01-23-2000 0.6 This version might actually work on a Voodoo card. Let me know if there are still problems.

01-21-2000 - 0.5 Fixed mip-mapping. I had accidentally turned mip-mapping off. Now it's on again. Fixed GL_TEXTUREMODE so it takes effect immediately. (I think this may have been a long-standing bug in GLQUAKE.) Implemented the gamma (brightness) command, but it doesn't seem to do anything on TNT cards. Does D3DQuake's Brightness control work for anyone? Please let me know if it does.

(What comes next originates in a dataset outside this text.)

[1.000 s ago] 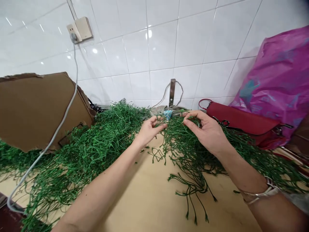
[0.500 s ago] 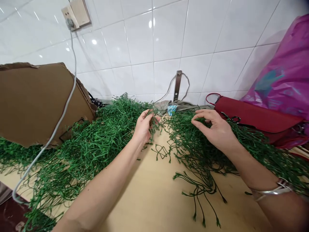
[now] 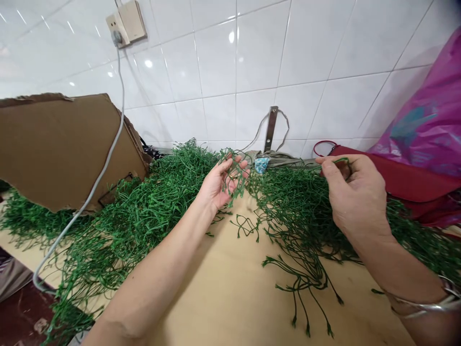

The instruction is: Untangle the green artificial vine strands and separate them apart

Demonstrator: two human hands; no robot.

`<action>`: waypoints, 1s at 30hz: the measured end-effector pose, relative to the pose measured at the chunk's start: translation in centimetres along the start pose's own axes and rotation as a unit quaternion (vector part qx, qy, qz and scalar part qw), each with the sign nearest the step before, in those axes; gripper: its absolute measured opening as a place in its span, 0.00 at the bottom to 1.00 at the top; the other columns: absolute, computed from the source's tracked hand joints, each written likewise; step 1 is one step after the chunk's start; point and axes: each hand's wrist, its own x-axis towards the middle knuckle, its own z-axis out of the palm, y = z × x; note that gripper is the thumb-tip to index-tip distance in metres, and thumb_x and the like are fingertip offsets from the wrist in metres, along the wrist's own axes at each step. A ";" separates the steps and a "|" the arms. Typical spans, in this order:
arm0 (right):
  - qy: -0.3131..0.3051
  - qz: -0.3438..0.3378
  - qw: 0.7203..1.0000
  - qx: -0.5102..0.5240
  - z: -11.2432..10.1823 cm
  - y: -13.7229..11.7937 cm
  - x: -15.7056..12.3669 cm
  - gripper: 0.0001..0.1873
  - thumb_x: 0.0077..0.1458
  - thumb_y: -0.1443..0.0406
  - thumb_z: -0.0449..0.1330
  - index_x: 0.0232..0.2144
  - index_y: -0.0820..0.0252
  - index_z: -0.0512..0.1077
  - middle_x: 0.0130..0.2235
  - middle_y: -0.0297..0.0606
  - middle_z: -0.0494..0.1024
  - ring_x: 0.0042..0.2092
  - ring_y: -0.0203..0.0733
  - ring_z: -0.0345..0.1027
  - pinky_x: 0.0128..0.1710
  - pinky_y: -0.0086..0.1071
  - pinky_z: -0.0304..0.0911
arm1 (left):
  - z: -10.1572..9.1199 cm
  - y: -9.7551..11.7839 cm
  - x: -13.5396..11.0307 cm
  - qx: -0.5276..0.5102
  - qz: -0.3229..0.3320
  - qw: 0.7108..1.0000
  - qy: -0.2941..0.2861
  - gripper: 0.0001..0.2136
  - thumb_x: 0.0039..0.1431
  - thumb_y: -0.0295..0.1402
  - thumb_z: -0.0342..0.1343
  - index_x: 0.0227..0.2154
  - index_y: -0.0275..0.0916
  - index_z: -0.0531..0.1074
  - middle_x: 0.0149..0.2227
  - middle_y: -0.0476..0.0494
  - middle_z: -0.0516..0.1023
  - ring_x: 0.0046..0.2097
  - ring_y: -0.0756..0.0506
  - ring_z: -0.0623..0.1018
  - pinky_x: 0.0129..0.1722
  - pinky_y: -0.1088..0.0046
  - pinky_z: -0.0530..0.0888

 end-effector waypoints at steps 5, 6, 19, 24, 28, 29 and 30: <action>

01-16-2000 - 0.4 Fixed a buffer-overflow bug. Rearranged some code, and played with some compiler flags. Clamped color values, which fixed flame brightness. Fixed console transparency to match GLQuake. Changed call to D3DXCreateContextEx to attempt to work around crash on Win98. Avoid calling some OpenGL-specific initialization code.

01-14-2000 - 0.3 Improved redundant state setting. Found out that multitexture is slower than monotexture because of state changes -- GLQuake sorts single-texture triangles by texture, but doesn't sort multi-texture triangles. Installed VTune. Discovered that much of the time is being spent copying vertices from OpenGL format to D3D format. Who knew?

01-13-2000 - 0.2 Fixed bugs. The output looks very close to the original OpenGL now. Improved speed by avoiding some redundant state changes. Implemented multi-texturing (but it's slower than not using it!)

01-12-2000 - 0.1 Got everything working. Released version 0.1

01-12-2000 - Got flash-blending to work. Got the status bar to stay on the screen.

01-11-2000 - Got light maps to work. Noticed that window vs. full screen was already working.